PROBLEM DESCRIPTION. How many lines in the entries below include the word "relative"? Respond with the number only.
-- PROVIDED RECORDS follows --
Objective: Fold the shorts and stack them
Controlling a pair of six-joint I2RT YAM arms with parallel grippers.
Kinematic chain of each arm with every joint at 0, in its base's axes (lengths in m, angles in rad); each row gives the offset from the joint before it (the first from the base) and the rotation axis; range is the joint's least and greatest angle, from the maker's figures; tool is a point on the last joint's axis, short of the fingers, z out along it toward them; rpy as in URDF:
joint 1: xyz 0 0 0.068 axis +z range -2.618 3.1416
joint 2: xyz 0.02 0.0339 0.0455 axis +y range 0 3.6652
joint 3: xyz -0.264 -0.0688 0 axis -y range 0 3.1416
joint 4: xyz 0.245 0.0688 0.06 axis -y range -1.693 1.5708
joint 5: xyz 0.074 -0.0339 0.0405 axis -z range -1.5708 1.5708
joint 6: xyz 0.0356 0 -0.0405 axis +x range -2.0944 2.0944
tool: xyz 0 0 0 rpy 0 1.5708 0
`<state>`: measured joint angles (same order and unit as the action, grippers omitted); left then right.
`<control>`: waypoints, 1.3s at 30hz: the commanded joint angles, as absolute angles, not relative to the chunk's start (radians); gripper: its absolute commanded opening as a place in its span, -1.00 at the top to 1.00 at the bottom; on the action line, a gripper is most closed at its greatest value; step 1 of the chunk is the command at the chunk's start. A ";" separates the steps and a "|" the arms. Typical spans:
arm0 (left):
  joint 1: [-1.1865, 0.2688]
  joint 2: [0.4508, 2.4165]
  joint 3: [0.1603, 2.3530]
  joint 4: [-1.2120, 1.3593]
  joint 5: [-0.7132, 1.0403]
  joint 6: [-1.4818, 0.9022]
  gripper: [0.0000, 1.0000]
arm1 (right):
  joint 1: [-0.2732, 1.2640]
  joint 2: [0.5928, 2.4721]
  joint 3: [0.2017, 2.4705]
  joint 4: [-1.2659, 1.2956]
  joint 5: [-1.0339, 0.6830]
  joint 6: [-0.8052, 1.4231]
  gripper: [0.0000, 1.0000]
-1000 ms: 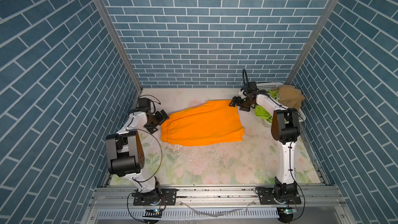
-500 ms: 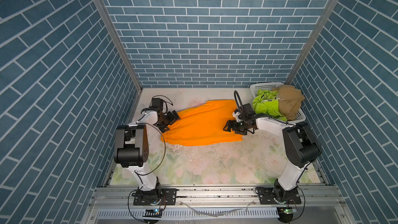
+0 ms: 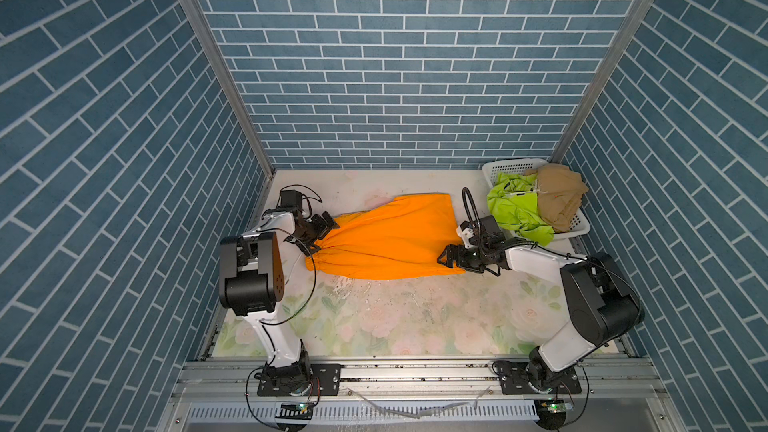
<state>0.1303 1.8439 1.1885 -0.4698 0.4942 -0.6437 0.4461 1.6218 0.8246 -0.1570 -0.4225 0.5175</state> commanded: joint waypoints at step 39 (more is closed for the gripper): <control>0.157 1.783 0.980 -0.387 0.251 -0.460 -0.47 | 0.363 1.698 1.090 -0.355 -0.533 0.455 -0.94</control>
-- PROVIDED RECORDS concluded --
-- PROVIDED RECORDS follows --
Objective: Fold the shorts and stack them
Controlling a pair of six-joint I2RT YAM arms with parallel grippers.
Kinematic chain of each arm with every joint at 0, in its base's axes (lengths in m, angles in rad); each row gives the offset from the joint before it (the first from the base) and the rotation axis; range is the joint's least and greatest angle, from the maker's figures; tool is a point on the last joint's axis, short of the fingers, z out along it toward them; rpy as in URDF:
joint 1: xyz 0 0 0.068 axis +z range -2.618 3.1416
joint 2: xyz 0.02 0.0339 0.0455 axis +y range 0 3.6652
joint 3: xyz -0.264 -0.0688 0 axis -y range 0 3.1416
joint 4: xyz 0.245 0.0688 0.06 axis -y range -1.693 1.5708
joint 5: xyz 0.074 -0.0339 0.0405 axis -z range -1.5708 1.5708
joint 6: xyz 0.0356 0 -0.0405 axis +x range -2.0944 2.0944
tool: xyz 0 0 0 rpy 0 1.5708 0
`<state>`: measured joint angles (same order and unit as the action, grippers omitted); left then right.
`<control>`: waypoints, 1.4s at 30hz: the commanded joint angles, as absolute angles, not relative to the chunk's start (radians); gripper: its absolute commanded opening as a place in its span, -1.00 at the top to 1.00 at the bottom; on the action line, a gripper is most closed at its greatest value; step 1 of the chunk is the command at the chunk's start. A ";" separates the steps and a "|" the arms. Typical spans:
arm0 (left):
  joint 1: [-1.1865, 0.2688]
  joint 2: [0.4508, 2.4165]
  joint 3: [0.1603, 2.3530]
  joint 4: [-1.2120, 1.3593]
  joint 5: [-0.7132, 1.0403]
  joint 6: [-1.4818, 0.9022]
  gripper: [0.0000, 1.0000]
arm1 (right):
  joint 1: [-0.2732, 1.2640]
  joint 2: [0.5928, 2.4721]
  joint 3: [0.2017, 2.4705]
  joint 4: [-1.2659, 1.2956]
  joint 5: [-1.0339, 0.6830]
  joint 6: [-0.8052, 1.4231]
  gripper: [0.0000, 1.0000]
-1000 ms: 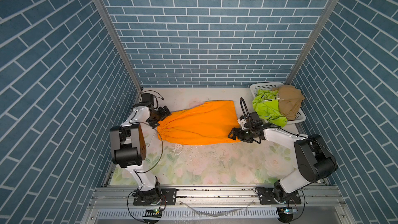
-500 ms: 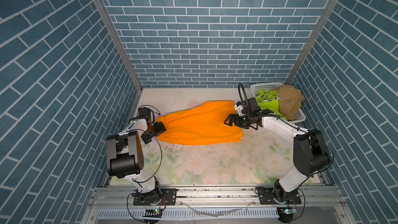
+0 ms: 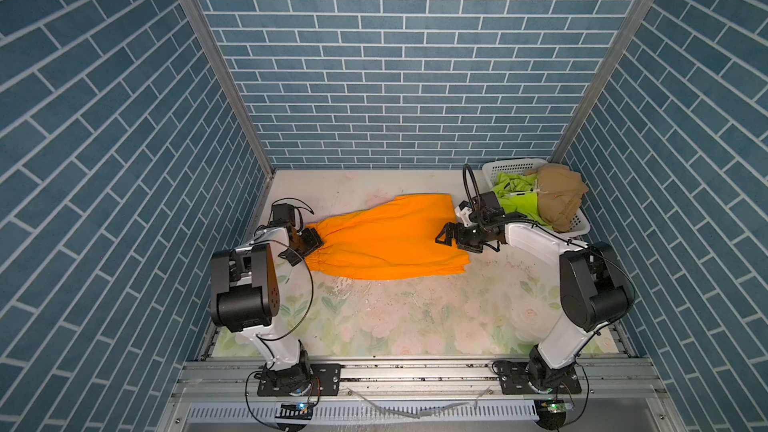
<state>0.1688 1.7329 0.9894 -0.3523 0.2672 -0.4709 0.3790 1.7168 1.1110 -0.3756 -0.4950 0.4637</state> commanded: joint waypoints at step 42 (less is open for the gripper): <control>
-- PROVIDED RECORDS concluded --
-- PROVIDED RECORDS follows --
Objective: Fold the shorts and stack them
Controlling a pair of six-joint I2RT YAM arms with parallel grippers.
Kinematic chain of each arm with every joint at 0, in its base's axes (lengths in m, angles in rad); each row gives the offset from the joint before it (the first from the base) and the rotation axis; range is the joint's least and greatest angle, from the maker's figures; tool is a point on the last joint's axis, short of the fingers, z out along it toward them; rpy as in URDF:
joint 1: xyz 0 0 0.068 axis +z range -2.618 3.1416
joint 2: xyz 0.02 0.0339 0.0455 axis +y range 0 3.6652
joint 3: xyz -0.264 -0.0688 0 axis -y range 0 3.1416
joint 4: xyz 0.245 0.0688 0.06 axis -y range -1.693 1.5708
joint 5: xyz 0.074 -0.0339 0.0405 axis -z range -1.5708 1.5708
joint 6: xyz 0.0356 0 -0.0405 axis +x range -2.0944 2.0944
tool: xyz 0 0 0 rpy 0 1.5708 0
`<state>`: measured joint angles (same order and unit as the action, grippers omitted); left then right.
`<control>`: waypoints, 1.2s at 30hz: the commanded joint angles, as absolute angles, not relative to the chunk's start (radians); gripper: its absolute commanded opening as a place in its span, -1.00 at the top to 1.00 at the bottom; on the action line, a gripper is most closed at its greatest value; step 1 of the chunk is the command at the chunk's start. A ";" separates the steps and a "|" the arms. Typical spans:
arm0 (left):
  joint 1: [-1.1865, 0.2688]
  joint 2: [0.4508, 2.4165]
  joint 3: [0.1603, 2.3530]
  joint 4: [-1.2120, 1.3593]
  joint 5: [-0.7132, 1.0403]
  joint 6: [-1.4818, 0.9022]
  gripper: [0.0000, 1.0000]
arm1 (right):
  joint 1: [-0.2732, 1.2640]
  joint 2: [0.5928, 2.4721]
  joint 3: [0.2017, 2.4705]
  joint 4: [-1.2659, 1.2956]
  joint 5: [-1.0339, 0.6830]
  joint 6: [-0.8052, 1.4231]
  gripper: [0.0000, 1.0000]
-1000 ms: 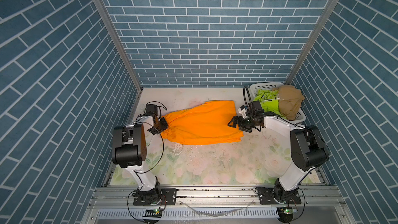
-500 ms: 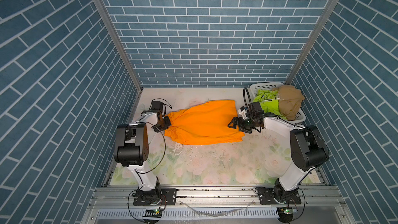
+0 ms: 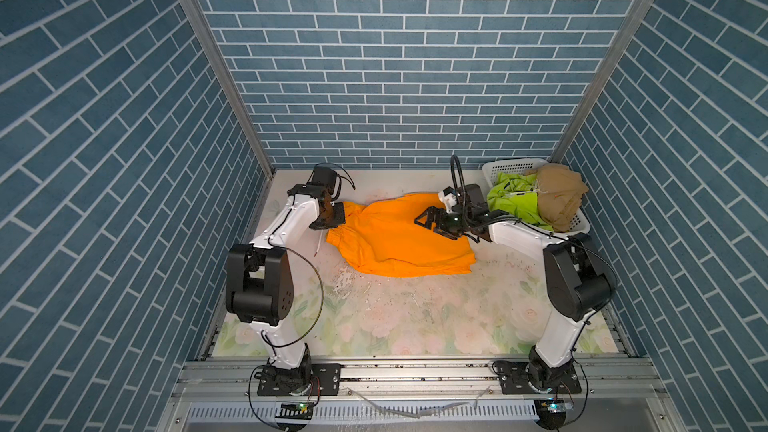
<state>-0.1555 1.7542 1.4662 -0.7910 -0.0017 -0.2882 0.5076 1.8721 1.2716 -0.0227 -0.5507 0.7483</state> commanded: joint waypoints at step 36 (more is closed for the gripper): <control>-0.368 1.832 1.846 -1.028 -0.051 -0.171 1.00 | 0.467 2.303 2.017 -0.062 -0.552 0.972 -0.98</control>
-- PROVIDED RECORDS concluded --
TASK ANSWER. 3